Jährlich müssen auf einer solchen durchschnittlich großen Fläche zwei bis drei Tonnen neues Gummigranulat verteilt werden, um den Schwund auszugleichen. Bislang wurden die Folgen nur in Norwegen untersucht. Nach Erhebungen der norwegischen Umweltbehörden vom Februar 2018 gelangen jährlich rund 3.000 Tonnen Gummigranulat in die dortigen Fjorde. Damit wäre Kunstrasen nach dem Abrieb von Autoreifen der zweitgrößte Verursacher von Plastikmüll in den Ozeanen. In Deutschland existieren derzeit etwa drei Mal so viel Kunstrasen-Plätze wie in Norwegen. Zusammen mit dem Abrieb aus einer Vielzahl weiterer Kunstrasen-Flächen auf Hockey-Felder und vermehrt auch auf Golf-Plätzen, gelangt in Deutschland pro Jahr mindestens 9.000 Tonnen Plastik-Müll aus dieser Quelle in die Umwelt. Ein großer Teil hiervon wird letztlich als Mikroplastik in die Weltmeere geschwemmt.
Dennoch wird Kunstrasen bei Fußball-Vereinen immer beliebter und Informationen über das damit unausweichliche Umwelt-Verbrechen liegen vor Ort meist nicht vor. Eine Sensibilität im Umgang mit Plastik ist in der deutschen Bevölkerung bis heute ohnehin kaum vorauszusetzen.

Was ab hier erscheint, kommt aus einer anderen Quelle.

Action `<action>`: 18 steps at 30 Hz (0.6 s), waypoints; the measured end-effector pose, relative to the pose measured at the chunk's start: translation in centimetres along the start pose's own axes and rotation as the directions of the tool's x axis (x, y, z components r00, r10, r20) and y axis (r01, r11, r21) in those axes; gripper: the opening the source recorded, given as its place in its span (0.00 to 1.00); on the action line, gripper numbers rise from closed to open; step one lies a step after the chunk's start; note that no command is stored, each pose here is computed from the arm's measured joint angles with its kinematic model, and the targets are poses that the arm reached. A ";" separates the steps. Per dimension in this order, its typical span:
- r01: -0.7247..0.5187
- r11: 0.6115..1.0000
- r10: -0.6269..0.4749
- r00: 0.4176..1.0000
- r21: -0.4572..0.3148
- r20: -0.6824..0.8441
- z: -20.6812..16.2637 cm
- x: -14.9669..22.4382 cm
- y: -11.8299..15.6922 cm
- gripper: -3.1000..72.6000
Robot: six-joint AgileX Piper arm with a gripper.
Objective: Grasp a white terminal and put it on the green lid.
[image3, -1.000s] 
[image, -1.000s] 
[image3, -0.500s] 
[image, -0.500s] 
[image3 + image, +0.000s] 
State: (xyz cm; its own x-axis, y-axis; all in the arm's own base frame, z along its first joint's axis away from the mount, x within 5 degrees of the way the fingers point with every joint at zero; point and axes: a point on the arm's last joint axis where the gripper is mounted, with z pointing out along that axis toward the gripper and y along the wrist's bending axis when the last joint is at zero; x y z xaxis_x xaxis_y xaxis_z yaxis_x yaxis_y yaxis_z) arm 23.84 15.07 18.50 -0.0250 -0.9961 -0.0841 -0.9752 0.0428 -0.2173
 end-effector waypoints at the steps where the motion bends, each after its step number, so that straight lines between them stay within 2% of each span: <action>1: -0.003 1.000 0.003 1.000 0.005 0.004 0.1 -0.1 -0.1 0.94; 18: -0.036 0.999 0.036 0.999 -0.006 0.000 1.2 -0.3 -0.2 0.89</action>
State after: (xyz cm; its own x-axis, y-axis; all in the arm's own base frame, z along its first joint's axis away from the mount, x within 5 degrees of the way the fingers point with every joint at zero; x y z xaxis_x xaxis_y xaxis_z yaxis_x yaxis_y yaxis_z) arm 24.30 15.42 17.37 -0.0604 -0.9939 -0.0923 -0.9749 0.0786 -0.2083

Argumentiert wird für den Kunstrasen zum einen damit, daß die Fußball-SpielerInnen dann auch im Winter draußen trainieren könnten. Zum anderen scheint für die Vereine eine vermeintliche Kostenersparnis für Kunstrasen zu sprechen. Schließlich müsse der Kunstrasen nicht gemäht werden. Die Werbung der Produzenten und verarbeitenden Handwerksbetriebe geht selbstverständlich in dieselbe Richtung. Eric Hardman, Sportanlagen-Experte und bis 2015 Gesamtverantwortlicher aller Sportanlagen in Basel, sagt dazu ganz deutlich: "Sportanlagenbauer versprechen den Vereinen häufig das Grüne vom Himmel!"

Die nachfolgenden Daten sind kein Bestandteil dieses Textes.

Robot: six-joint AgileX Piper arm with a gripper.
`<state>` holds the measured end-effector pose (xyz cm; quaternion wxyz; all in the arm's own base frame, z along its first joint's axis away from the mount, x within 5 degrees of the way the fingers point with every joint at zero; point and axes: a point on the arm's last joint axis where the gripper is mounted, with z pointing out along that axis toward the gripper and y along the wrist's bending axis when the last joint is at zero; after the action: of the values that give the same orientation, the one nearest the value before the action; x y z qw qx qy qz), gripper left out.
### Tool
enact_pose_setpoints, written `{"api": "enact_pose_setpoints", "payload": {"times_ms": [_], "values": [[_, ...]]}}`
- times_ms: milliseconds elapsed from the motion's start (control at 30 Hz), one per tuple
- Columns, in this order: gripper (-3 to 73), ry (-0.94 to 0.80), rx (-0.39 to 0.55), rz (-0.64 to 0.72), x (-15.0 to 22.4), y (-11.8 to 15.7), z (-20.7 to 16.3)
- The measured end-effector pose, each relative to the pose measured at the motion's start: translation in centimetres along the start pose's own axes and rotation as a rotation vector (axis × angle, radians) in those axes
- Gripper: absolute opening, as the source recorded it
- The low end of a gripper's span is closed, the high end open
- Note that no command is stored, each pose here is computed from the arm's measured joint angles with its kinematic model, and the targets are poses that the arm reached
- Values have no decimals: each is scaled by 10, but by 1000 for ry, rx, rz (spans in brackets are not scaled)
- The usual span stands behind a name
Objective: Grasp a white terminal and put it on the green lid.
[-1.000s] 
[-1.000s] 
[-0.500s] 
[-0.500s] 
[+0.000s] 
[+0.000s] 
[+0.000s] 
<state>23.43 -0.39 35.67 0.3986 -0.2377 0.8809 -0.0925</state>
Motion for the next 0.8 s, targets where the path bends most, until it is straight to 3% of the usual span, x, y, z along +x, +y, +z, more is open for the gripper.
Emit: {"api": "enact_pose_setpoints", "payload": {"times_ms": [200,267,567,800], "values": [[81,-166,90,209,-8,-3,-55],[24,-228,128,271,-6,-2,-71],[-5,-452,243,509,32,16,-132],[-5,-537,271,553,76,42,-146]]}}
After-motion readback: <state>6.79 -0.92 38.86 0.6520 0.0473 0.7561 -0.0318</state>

Ein von Eric Hardman verantworteter und 2013 vom Sportamt Basel veröffentlichter Kostenvergleich kommt jedoch zu einem ernüchternden Ergebnis. Schon die jährlichen Unterhaltskosten sprechen - wenn auch nur knapp - mit 105.000 zu 117.000 für den pflanzlichen Rasen. Beim Vergleich der Investitions-Kosten über einen Zeitraum von 45 Jahren, in den auch Austausch und Entsorgungs-Kosten eingehen, schneidet der pflanzliche Rasen mit rund 550.000 Franken gegenüber 2,3 Millionen Franken für den Kunstrasen um den Faktor 4 deutlich kostengünstiger ab.
Nachdrücklich weist der Schweizer Sportanlagen-Experte darauf hin, daß die Sportanlagenbauer nicht für pflanzlichen Rasen werben. Denn diese sind im Vergleich wenig lukrativ. "Naturrasen haben keine Lobby," sagt Hardman. Allein die Erstellungskosten sind nach den Ermittlungen Hardmans rund doppelt so hoch wie bei einem "modernen Naturrasen". "Viele Gemeinden sind darum schon in die Kostenfalle getappt," so Hardman.

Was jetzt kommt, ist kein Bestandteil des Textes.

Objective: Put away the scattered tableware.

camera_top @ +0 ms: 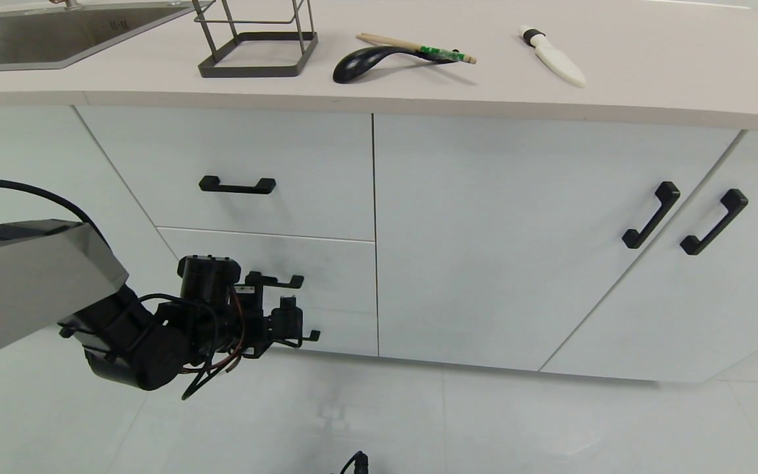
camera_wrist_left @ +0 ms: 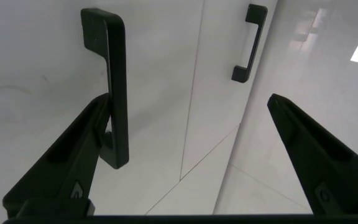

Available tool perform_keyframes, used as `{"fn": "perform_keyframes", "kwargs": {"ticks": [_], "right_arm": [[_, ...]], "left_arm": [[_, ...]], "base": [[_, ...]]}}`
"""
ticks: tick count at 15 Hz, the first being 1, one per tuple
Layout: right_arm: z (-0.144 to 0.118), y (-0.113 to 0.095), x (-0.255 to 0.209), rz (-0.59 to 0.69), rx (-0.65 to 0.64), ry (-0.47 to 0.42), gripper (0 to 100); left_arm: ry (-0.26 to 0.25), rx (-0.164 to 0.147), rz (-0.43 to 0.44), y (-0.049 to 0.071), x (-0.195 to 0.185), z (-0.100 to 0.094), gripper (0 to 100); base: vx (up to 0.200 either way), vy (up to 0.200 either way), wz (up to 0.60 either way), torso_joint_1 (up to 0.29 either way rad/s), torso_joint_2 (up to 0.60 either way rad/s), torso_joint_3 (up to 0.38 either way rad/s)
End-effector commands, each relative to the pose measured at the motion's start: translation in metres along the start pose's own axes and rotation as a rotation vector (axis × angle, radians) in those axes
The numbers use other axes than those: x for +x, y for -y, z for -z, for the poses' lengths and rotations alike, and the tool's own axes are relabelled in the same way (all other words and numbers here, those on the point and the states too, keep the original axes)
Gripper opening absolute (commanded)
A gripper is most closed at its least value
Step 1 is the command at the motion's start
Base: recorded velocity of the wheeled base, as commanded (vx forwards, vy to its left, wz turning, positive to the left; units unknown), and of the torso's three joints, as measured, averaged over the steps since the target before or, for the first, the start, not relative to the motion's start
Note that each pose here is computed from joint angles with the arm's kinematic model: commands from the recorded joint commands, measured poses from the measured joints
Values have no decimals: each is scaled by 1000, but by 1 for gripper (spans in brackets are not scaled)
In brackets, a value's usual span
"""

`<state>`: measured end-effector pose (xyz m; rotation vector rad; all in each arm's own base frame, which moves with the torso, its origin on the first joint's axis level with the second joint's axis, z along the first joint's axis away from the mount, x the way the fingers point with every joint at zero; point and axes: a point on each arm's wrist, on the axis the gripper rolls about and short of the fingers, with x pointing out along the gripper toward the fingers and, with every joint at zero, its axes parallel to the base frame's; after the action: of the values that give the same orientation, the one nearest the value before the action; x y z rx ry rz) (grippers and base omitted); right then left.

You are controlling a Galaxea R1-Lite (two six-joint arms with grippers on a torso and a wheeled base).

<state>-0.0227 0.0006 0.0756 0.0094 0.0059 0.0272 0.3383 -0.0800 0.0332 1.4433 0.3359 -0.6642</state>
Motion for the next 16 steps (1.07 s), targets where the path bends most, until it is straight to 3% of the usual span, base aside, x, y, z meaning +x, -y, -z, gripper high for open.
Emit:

Selbst das Argument mit dem winterliche Training ist wenig stichhaltig. Heutige moderne Naturrasen seien nicht vergleichbar mit jenen aus den 1980er-Jahren, erklärt Sportanlagen-Experte Hardman. Früher bestand der Untergrund aus einem Gemisch von Humus und Sand mit einem Anteil von rund 30 Prozent Sand. Dies führte dazu, daß die Fläche bei langen Regenfällen nicht bespielbar war. Heute besteht der Untergrund eines Naturrasens aus bis zu 95 Prozent Sand. "Das Wasser kann sich dadurch gar nicht mehr stauen," erläutert Hardman. Das beweisen die Grünflächen in den Profi-Stadien. "Dort wird heute auch im Winter und bei schlechtem Wetter Fußball gespielt."
Die Kapazitätsgrenze von Sportplätzen der 1980er-Jahre lag bei rund 300 Stunden pro Jahr. Neue Naturrasen halten bis zu 900 Stunden aus. "Das ist für die meisten Gemeinden genug. Einzig in großen Städten spräche die größere jährliche Nutzungsdauer für den Kunstrasen. Ein ökologisches Verbrechen bleibt er dennoch. Im österreichischen Bundesland Vorarlberg soll nun immerhin dem Zubau immer weiterer Kunstrasen auf Sportplätzen mit einem neuen Bodenschutzgesetzt zum 1. Januar 2019 Einhalt geboten werden. Doch schon jetzt gibt es allein in Vorarlberg 23 Fußball-Plätze mit Kunstrasen.